Sicuramente quell’estremista norvegese di destra è un criminale che ha identificato in soggetti ideologicamente distanti dalle proprie posizioni dei nemici assoluti, cioè da distruggere e basta.
Ad aggiungere inquietudine ci pensano poi ovviamente Al Qaeda, ma anche gli Stati Uniti, ovvero – secondo alcuni – la gendarmeria del nuovo impero mondiale. Obama, contestualmente al conferimento del premio Nobel per la pace 2009 – come peraltro facevo notare in un vecchio post –, ha posto esplicitamente l'esigenza di recuperare (secondo formule rinnovate, ma non troppo) la dottrina della guerra giusta contro il terrorismo internazionale, contro coloro che lui stesso definisce “piccoli uomini dotati di rabbia smisurata”.
Si presti attenzione al lessico: li chiama “piccoli”, il che indica asimmetria, e poi allude alla loro aggressività priva di misura, illimitata, senza forma, ingiusta.

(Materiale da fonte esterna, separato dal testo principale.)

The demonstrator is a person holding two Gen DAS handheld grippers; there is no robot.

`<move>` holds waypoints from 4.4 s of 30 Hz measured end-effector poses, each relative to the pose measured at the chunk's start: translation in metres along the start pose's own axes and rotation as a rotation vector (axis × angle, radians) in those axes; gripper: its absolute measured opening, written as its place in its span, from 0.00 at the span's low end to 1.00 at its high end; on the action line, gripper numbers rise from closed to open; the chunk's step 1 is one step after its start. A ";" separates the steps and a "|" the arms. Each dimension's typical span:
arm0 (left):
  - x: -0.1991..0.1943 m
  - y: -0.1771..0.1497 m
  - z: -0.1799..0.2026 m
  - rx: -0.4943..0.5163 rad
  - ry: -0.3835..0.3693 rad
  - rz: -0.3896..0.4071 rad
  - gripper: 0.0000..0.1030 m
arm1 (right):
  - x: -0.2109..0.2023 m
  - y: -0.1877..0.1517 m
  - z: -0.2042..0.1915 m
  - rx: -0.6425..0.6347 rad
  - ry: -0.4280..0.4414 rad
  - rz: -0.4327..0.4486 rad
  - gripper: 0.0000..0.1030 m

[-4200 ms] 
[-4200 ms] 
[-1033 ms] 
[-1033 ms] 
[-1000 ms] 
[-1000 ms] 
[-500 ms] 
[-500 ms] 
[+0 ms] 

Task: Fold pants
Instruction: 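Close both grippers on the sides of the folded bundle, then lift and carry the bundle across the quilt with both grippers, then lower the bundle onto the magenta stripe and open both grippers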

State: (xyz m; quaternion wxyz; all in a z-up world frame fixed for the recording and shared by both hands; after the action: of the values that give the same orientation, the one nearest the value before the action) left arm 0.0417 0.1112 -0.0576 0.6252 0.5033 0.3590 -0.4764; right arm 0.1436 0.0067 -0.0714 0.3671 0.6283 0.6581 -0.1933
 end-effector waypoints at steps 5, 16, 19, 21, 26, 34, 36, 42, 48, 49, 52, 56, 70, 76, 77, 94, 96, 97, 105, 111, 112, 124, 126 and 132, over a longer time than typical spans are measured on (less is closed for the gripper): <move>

Criminale. A suo dire, la guerra per ragioni umanitarie giustificherebbe un'azione militare ex justa causa (a proposito ha voluto ricordare la guerra della Nato in Kossovo). Anche perché sembra davvero convinto che i valori morali intrecciati alla politica possano efficacemente servire a limitare la portata devastatrice dei conflitti.

In realtà che cosa succede quando la nozione morale di “giustizia” si congiunge con quella politica di “guerra”? E' la catastrofe, perché spiana la strada a processi di universalizzazione che estendono il concetto di guerra ben oltre i limiti e gli scopi della politica (per definizione limitati), in nome cioè dell’umanità stessa. Correlativamente si attribuiscono al nemico caratteri inumani o disumani, e contro un soggetto così rappresentato ogni strumento rischia di diventare lecito: armi al fosforo, bombe a frammentazione etc. mezzi cioè che non discriminano più tra soldati e civili. Come ho ricordato, la guerra giusta è sinistramente nota in Europa come guerra di annientamento ai danni di un nemico ingiusto, abbassato cioè a livello di criminale (le già citate guerre di religione, ma anche quelle ideologiche contro i “nemici della Nazione”, come nel 1793 in Francia, o le guerre del Novecento condotte verso esseri considerati biologicamente inferiori). Quindi prestare nuovamente all'avversario le fattezze del maligno (come Bush e Obama fanno a proposito del terrorismo internazionale, e come dall’altra parte fa Al Zawahiri) significa legittimare ideologicamente una soluzione bellica illimitata e permanente, con conseguenze che sono ormai ampiamente verificabili da tutti noi.